INFORMATION SHOWN section start

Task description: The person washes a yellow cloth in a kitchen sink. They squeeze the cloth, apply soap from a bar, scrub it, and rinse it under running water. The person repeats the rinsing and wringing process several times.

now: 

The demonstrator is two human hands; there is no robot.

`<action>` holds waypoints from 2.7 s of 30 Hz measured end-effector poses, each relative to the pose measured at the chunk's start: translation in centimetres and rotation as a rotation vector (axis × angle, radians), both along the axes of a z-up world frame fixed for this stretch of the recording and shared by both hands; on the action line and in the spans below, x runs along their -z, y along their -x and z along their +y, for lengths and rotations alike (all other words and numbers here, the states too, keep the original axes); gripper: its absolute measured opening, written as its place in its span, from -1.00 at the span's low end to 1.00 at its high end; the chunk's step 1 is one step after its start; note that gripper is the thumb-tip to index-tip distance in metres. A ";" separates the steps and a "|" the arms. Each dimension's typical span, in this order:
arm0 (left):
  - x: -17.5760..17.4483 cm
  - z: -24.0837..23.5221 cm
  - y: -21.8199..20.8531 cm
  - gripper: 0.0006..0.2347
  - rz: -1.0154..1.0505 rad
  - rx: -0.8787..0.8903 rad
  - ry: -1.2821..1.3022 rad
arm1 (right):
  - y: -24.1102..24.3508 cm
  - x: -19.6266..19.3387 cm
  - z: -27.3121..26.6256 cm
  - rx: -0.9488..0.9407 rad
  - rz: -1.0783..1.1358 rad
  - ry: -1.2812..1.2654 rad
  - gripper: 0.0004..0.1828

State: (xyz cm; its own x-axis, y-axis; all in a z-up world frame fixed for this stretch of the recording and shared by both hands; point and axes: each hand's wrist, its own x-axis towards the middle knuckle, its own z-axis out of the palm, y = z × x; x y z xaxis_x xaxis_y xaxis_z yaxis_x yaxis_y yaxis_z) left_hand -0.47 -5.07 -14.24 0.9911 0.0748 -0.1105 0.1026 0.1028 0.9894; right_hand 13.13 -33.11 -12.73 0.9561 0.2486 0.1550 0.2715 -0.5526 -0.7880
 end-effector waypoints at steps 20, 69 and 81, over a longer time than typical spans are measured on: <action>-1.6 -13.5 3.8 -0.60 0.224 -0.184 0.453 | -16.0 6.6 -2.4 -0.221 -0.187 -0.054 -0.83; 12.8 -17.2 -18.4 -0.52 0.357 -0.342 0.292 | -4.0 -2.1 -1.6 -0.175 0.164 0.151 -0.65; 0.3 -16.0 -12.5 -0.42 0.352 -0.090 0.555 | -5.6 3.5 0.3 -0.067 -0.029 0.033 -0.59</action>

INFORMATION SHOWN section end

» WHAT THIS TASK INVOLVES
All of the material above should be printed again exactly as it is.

» TASK RESPONSE
Task description: The person washes a yellow cloth in a kitchen sink. They squeeze the cloth, apply soap from a bar, scrub it, and rinse it under running water. The person repeats the rinsing and wringing process several times.

now: 

The demonstrator is two human hands; there is no robot.

`<action>` holds waypoints from 2.7 s of 30 Hz measured end-effector poses, each relative to the pose measured at the chunk's start: translation in centimetres and rotation as a rotation vector (axis × angle, radians), both along the axes of a z-up world frame fixed for this stretch of the recording and shared by both hands; on the action line and in the spans below, x runs along their -z, y along their -x and z along their +y, for lengths and rotations alike (all other words and numbers here, the states too, keep the original axes); gripper: its absolute measured opening, written as its place in its span, from -1.00 at the span's low end to 1.00 at its high end; the chunk's step 1 is one step after its start; note that gripper is the thumb-tip to index-tip distance in metres. A ";" separates the steps and a "|" the arms. Each dimension's typical span, in this order:
arm0 (left):
  - x: -17.5760..17.4483 cm
  - z: -24.0837..23.5221 cm
  - y: -21.8199..20.8531 cm
  - gripper: 0.0006..0.2347
  - rz: -1.0154..1.0505 rad
  - rx: -0.8787..0.8903 rad
  - ry: -1.2821..1.3022 rad
arm1 (right):
  - y: -24.1102..24.3508 cm
  - x: -19.6266..19.3387 cm
  - z: -27.3121..26.6256 cm
  - rx: -0.9488..0.9407 rad
  - rz: -1.0783..1.1358 rad
  - ry: -1.2812..1.2654 rad
  - gripper: 0.0004..0.1828

State: (xyz cm; its own x-axis, y-axis; all in a z-up world frame fixed for this stretch of the recording and shared by both hands; point and axes: each hand's wrist, its own x-axis towards the middle knuckle, its own z-axis out of the palm, y = z × x; x y z xaxis_x xaxis_y xaxis_z yaxis_x yaxis_y yaxis_z) left_hand -0.47 -5.07 -14.24 0.9911 0.0748 -0.1105 0.1026 0.1028 0.9894; right_hand 13.13 -33.11 -12.73 0.9561 0.2486 0.1550 0.2715 -0.5526 -0.7880
 end-effector waypoints at steps 20, 69 and 81, over a longer time than typical spans are measured on: <action>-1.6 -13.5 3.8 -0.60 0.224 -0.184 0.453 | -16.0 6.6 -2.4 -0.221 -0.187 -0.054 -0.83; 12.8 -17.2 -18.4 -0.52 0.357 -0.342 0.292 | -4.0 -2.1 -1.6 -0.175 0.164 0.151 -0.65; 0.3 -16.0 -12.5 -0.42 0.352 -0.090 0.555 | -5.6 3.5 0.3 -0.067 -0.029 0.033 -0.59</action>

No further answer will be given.